The phrase bashing the Texas governor has often been chanted at protests. It has trended according to Google twice in the past year. When Texas joined a wave of other Republican-led states passing abortion restrictions, it inspired Gonzales to put the phrase in his art, too. Texas’s abortion law concerned him. It allows private citizens to sue abortion providers employing a strategy some say is intended to fend off legal challenges from abortion providers. And the law is particularly restrictive. It bans abortions after six weeks.
The six week provision, Gonzales says, stirred “internal frustration” with Abbott. “It was jarring because my wife and I, a couple of years back, had a miscarriage. And we didn’t find out we were pregnant until the eighth week,” he said. “So that’s distressing because we would have, essentially, not even known that we were pregnant at that point.”
Aside from the papel picado, other pieces of Gonzales’ artwork criticize the Texas governor as he makes his pitch for a third term with split approval ratings. In an Instagram post from March, after Abbott announced the end of the state’s mask mandate while vaccinations were lagging, Gonzales added to his pandemic Loteria by releasing an image of Abbott with devil’s horns.

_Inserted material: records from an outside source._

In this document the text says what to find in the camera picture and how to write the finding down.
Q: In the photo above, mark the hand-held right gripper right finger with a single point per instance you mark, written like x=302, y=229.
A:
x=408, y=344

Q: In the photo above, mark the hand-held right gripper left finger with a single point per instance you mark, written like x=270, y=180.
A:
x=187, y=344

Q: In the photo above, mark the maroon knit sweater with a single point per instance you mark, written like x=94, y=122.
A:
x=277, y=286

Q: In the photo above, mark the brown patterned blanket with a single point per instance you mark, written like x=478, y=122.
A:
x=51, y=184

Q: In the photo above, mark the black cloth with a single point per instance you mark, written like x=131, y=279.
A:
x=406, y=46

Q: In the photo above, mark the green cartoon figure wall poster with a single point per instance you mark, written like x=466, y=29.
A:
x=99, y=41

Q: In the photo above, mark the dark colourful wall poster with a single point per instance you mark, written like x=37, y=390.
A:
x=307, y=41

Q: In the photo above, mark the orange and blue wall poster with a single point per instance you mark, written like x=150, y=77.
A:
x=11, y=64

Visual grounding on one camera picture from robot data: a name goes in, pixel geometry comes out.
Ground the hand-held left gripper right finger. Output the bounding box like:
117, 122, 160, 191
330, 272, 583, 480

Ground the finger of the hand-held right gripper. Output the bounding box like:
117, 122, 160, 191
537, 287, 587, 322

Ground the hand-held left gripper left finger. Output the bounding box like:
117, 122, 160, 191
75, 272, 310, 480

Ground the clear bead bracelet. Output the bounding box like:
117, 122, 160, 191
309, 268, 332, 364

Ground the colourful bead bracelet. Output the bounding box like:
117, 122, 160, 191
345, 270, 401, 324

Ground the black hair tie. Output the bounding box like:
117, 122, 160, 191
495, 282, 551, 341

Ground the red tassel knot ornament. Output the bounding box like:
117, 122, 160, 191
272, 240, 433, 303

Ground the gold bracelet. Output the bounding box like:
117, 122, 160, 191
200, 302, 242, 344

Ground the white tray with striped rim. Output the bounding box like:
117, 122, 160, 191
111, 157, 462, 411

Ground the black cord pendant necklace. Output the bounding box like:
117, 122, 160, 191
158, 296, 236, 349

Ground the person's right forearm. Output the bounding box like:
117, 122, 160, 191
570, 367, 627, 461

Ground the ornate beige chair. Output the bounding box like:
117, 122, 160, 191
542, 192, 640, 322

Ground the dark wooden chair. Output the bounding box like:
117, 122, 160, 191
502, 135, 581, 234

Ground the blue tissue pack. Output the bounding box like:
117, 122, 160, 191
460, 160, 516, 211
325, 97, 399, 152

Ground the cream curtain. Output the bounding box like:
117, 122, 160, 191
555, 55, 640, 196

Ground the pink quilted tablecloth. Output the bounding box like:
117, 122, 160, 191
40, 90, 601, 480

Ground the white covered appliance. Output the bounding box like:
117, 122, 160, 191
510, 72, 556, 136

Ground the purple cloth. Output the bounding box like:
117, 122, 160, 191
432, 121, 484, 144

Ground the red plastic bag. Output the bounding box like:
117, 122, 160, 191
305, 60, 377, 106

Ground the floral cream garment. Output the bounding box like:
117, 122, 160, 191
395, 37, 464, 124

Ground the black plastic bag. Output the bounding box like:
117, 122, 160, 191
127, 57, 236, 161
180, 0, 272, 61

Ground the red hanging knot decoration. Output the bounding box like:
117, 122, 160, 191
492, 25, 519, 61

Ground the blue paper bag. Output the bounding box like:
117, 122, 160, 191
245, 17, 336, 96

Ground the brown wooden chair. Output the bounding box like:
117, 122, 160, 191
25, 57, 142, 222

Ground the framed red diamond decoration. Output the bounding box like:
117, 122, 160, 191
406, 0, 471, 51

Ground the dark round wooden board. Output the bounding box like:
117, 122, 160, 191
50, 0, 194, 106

“It’s artwork that comes from experiences,” Gonzales says of his work. “Not so much focus on politics—although there’s an element there—but for me, it’s about what I’m living, what I see around me, and I think that’s what the largest motivation for some of my pieces are.”
These simple, cathartic expressions are what drew me to Gonzales’ artwork. His work skillfully addresses threats to Texans’ livelihoods and nods to cultural practices. And other prints—like a taco being revered as Our Lady of Guadalupe or a Valentine’s card depicting the staple meal of eggs and weenies—pull away from rage altogether and showcases Mexican American symbols with pride.
Gonzales is a 10th generation Texan. His great, great grandfather fought in the Alamo. When the state became a republic, his family was granted land in Pleasanton and donated what later became a Catholic Church. He calls himself a son of the Republic of Texas. This makes the nativist feedback—like when one person responded to his artwork by telling him to “go back to California”—particularly ironic.
“You can criticize my art all you want, but it is Texas-based. Just because Texas has this conservative, red-state type of reputation now, doesn’t mean that that’s what it is,” Gonzales said. “We have blue cities, and there’s a long history here in San Antonio of Tejanos making and being part of the culture of San Antonio, where Hispanics make up 60 percent of the population. So we’ve been here for forever.” Making resistance art doesn’t make his Texas roots any less true. In San Antonio and other major Texas cities, Gonzales actually fits right in.